Taking into account the proposed operating scheme, each switch Si, where i∈{1, 2}, holds a maximum voltage equal to the power supply voltage amplitude, Vdc, considering that the capacitor Cdc is charged with the voltage Vdc. When S1 is conducting, S2 holds off the voltage Vdc, and when S2 is conducting, S1 holds off the voltage Vdc.
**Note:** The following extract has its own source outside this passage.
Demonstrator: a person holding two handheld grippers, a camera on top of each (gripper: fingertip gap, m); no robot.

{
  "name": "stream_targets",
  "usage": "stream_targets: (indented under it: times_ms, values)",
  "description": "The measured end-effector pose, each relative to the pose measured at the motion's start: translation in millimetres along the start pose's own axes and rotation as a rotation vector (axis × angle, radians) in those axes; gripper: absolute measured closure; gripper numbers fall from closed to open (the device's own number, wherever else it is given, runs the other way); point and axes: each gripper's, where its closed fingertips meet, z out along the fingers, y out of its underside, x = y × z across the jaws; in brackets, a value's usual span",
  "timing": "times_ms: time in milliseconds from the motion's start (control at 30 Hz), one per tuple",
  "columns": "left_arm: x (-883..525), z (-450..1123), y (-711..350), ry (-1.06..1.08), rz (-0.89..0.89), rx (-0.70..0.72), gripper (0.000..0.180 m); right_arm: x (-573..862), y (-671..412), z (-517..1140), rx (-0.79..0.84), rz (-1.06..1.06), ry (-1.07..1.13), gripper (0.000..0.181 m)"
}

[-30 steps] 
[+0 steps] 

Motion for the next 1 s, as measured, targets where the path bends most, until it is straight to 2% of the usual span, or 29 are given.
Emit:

Hence, if the voltage Vdc is greater than a couple of kV, a solid-state switch comprising series-stacked semiconductors is mandatory for implementing switches S1 and S2.
The switching frequency of S1 and S2 and the pulse on time depend on the energy stored in the Cdc capacitor, on the load consumption, and on the power dissipated in the switches during commutation.
The proposed PP topology in Fig. 18.54 implemented with the series switch of Fig. 18.53 as series switch S1 (Marx 1) and S2 (Marx 2) is shown in Fig. 18.55.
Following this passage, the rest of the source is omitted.